- [WHAT IS REQUIRED]:
Find the line with "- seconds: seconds" in the entries below. Repeat it, every following line, and the line with "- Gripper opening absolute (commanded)", exactly and with nothing added.

== Segment start ==

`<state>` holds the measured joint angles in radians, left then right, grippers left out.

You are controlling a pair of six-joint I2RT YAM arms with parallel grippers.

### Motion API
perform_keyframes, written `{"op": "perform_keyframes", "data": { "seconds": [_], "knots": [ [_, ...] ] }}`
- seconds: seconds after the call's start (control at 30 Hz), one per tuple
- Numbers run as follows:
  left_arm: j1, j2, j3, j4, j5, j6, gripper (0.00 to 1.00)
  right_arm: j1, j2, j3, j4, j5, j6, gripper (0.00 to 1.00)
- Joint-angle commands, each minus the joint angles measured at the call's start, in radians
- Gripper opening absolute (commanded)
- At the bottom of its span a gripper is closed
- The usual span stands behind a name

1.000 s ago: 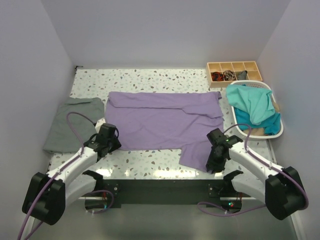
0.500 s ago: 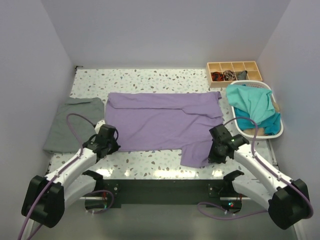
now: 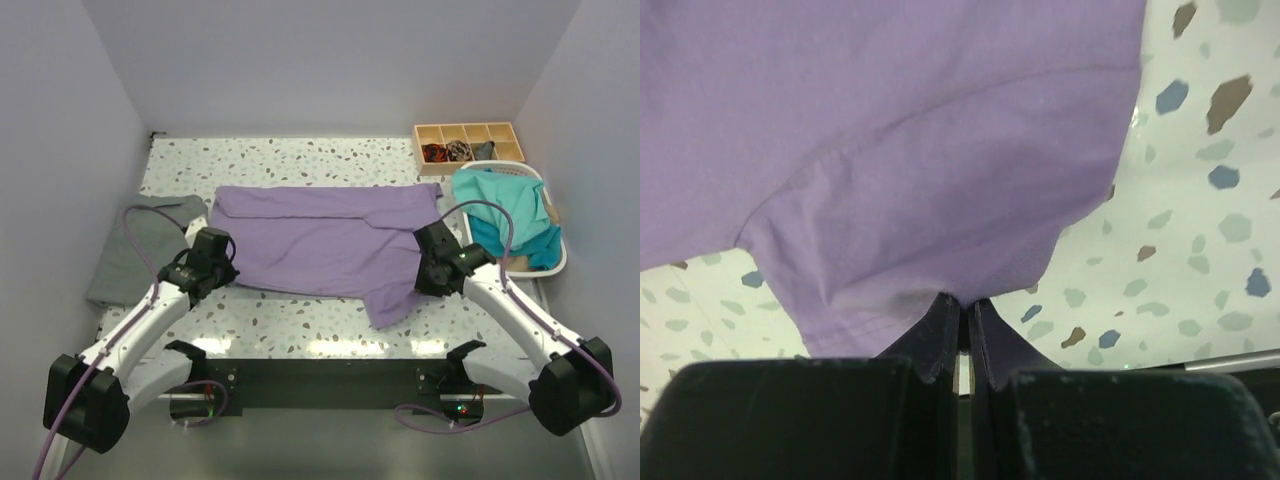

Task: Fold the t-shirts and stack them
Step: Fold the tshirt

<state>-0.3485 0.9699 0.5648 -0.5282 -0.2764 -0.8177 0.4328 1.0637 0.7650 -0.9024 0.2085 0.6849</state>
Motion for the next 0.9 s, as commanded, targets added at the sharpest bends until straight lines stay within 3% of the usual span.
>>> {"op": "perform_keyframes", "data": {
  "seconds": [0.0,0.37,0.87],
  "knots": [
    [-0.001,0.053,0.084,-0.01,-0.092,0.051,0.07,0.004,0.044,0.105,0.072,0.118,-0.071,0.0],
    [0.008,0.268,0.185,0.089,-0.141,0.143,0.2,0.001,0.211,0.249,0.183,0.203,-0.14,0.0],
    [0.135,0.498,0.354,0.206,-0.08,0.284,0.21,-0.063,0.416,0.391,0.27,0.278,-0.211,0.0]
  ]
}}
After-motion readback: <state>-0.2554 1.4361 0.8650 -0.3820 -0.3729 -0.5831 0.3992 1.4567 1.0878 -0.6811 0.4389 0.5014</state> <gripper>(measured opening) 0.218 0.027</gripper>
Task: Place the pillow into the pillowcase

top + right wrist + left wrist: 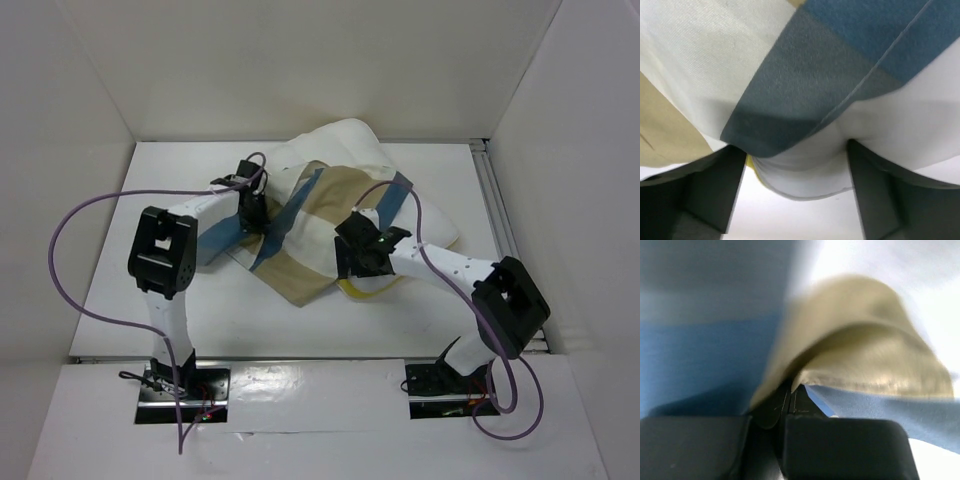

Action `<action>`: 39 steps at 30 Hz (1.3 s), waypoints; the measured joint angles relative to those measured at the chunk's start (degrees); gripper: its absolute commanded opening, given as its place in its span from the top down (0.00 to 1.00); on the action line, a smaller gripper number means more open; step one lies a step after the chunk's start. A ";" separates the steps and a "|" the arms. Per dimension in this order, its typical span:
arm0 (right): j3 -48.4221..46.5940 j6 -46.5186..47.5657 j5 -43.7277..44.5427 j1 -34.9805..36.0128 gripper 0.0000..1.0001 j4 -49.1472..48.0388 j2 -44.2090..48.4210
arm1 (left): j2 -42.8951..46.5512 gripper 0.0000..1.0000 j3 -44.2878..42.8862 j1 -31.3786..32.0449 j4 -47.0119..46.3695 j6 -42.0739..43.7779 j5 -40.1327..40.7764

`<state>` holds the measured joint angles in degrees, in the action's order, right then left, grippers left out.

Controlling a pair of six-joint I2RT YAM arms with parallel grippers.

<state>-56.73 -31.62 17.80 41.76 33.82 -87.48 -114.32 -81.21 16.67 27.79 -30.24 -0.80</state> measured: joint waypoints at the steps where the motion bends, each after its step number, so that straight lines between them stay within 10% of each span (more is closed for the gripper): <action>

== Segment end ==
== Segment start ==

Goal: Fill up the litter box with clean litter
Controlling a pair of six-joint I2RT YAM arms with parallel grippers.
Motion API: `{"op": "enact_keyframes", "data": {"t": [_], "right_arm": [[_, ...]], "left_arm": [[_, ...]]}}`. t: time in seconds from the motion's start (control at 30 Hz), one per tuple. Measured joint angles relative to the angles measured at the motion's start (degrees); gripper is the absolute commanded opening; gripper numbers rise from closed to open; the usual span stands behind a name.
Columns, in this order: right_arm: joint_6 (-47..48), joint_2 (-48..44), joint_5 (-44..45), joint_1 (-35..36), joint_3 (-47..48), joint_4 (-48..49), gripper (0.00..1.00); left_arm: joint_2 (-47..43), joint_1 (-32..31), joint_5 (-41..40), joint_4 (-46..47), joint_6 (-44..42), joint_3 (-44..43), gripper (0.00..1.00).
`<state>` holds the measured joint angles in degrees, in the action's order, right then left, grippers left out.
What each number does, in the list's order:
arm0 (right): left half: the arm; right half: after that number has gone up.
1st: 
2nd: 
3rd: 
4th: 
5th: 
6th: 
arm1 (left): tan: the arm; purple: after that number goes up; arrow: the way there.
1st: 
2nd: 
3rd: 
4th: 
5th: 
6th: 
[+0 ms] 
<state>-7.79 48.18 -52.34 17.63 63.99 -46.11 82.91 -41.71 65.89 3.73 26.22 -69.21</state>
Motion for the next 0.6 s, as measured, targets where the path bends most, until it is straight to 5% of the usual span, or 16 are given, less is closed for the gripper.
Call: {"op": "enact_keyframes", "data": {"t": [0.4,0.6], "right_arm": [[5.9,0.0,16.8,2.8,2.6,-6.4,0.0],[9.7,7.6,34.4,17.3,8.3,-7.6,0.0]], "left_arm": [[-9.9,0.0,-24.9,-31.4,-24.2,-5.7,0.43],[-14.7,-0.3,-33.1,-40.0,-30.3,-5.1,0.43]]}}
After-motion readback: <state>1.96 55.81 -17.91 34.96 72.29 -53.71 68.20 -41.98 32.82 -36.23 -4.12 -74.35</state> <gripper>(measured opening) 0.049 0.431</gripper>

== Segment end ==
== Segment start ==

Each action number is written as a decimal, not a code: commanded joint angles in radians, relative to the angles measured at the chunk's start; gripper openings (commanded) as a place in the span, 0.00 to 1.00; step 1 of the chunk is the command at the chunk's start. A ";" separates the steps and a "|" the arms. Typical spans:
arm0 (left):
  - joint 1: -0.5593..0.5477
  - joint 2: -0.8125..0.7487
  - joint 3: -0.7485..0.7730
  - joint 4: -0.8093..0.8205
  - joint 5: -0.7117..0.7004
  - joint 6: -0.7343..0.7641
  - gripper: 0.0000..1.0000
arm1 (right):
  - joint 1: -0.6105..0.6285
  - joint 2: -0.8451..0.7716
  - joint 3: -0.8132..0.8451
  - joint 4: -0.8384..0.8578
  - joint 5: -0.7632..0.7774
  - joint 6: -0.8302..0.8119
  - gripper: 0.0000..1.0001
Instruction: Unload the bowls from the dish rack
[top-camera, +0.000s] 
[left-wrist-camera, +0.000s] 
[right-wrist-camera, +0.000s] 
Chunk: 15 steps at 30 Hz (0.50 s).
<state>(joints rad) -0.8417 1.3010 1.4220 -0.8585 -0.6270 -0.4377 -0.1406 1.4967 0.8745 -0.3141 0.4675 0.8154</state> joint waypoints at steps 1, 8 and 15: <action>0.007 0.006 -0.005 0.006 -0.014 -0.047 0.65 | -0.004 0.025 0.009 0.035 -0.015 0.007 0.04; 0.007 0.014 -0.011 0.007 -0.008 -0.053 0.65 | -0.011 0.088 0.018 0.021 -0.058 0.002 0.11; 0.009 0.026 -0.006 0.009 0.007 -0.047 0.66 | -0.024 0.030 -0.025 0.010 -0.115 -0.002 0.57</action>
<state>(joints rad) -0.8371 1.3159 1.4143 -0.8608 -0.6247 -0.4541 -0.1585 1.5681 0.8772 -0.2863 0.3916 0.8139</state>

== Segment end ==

- [TASK ANSWER]:
- seconds: seconds after the call's start (control at 30 Hz), one per tuple
- Numbers run as follows:
  left_arm: j1, j2, j3, j4, j5, j6, gripper (0.00 to 1.00)
  right_arm: j1, j2, j3, j4, j5, j6, gripper (0.00 to 1.00)
- Joint-angle commands, each minus the joint angles measured at the call's start, in radians
- Gripper opening absolute (commanded)

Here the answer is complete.